Symptom	Likely cause
Model row is missing	The span has no provider attribute (`gen_ai.system` or `gen_ai.provider.name`) and no `gen_ai.request.model`. Use one of the supported instrumentations, or set the attributes manually if you’re rolling your own.
Row shows under `(unknown)` provider	The provider attribute is missing while `gen_ai.request.model` is set. The page falls back to `(unknown)` rather than dropping the call.
Tokens or Cost columns are 0	Streaming is closing the span on the first chunk, so the final `gen_ai.usage.{input,output}_tokens` attributes never land on the span. See Streaming gotchas.
Truncated rate is 0% even though responses are being cut off	Missing `gen_ai.response.finish_reasons` array on the span (or the legacy singular `gen_ai.response.finish_reason` is being emitted; the LLMs page reads the plural form).

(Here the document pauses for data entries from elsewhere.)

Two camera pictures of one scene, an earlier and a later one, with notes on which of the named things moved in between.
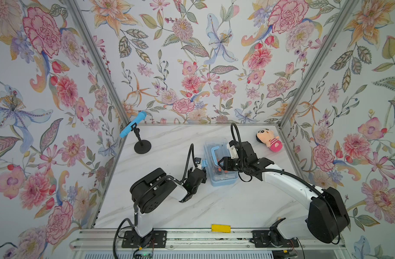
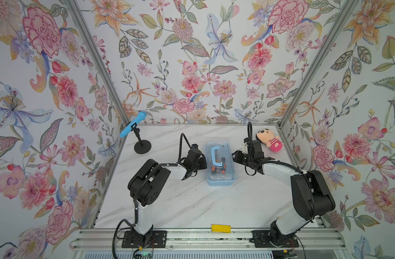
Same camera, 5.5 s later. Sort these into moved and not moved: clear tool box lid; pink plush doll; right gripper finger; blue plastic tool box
Moved: right gripper finger
Not moved: clear tool box lid; blue plastic tool box; pink plush doll
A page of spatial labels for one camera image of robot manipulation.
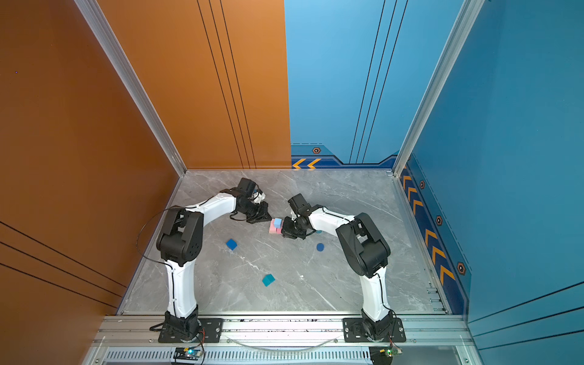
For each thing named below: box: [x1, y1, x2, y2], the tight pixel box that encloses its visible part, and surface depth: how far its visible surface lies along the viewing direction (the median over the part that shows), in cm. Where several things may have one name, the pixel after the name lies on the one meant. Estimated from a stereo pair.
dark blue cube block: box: [225, 238, 238, 251], surface depth 96 cm
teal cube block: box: [261, 273, 277, 287], surface depth 86 cm
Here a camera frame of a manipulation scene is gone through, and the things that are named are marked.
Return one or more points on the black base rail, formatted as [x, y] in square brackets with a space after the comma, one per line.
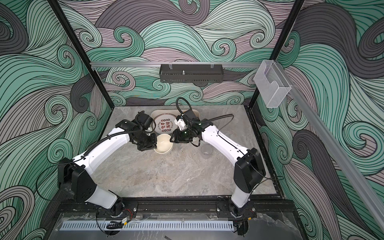
[217, 206]

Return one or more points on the black wall tray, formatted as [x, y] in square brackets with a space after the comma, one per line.
[187, 73]

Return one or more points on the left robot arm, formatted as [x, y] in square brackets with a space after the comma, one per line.
[75, 175]

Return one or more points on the white plastic bin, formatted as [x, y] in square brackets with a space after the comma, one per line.
[159, 112]

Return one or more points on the white slotted cable duct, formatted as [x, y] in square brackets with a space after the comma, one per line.
[152, 226]

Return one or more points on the white bowl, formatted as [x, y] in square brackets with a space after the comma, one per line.
[164, 145]

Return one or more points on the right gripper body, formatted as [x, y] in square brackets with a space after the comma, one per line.
[184, 135]

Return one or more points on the clear acrylic wall holder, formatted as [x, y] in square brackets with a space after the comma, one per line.
[272, 83]

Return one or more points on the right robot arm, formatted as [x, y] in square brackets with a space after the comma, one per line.
[249, 169]

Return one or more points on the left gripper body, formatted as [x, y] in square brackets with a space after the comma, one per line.
[147, 142]

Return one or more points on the clear plastic cup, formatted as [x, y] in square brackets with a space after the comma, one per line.
[206, 151]

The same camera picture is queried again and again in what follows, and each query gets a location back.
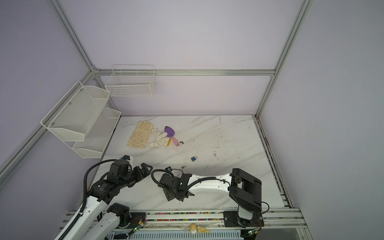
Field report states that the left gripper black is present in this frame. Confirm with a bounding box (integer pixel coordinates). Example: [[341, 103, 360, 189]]
[[118, 162, 152, 190]]

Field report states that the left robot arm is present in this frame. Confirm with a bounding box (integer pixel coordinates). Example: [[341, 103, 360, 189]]
[[56, 155, 153, 240]]

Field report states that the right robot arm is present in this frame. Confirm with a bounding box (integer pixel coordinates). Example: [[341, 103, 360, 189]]
[[151, 167, 270, 221]]

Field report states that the beige leather glove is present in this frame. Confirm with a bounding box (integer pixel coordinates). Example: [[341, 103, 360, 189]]
[[127, 121, 154, 149]]

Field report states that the white knit glove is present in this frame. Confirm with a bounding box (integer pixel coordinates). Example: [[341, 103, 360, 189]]
[[149, 128, 169, 147]]

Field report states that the purple pink trowel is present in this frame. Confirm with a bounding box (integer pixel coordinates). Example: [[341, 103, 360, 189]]
[[164, 126, 180, 147]]

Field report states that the lower white mesh shelf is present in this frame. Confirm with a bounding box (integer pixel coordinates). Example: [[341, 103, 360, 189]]
[[72, 108, 121, 159]]

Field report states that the beige toy on rail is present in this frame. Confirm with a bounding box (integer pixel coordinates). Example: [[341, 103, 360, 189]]
[[190, 224, 211, 235]]

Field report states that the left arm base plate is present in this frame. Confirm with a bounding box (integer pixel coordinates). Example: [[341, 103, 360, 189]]
[[118, 212, 147, 229]]

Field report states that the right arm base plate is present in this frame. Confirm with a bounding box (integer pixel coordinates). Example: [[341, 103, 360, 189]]
[[223, 211, 265, 228]]

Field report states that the white wire basket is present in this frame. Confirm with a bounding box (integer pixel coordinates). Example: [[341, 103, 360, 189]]
[[105, 65, 157, 97]]

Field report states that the aluminium rail frame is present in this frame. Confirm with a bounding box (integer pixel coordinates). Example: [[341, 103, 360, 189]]
[[56, 207, 310, 240]]

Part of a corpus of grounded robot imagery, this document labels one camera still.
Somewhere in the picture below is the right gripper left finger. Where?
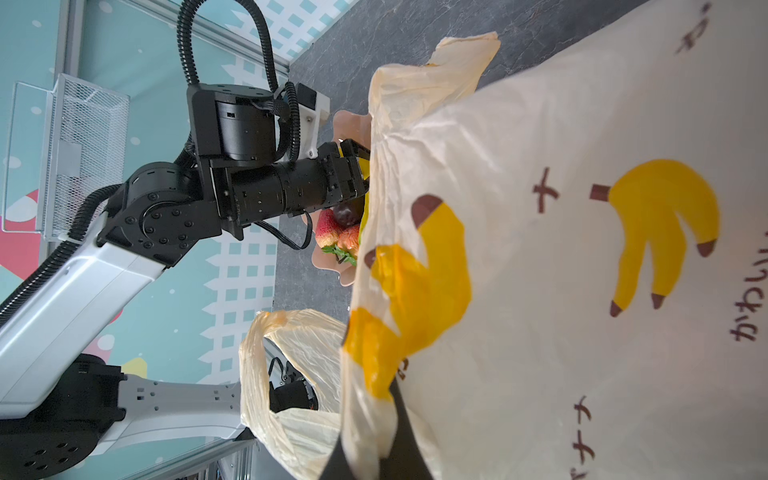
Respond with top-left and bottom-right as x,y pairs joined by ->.
319,438 -> 355,480

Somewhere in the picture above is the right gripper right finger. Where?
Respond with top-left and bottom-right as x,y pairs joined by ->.
380,380 -> 433,480

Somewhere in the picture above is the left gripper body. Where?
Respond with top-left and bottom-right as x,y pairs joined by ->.
224,142 -> 340,240

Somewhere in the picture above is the red apple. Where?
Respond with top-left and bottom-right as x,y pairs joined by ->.
315,209 -> 343,248

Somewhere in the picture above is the dark plum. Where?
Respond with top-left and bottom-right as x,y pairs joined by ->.
332,198 -> 365,229

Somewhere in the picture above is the red strawberry bottom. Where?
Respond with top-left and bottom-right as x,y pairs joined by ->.
336,224 -> 360,258

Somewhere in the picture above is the banana print plastic bag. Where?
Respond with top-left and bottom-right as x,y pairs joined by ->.
240,1 -> 767,479

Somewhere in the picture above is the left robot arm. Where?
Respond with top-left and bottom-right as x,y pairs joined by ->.
1,1 -> 369,479

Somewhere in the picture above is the pink fruit plate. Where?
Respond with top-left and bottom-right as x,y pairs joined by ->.
311,110 -> 371,287

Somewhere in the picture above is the white wire wall basket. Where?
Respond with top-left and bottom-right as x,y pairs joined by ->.
1,73 -> 130,242

Tool-call rate is 0% on a model you know calls tools	Instrumentation isn’t recording tool-call attributes on the LLM span. The supported instrumentations all do this; custom ones may not.
Average per-model latency dropped after enabling the Collector	The Collector is tail-sampling out non-error spans, so the page is averaging only the errored calls. Either disable tail sampling or sample independently of the `gen_ai.*` pipeline.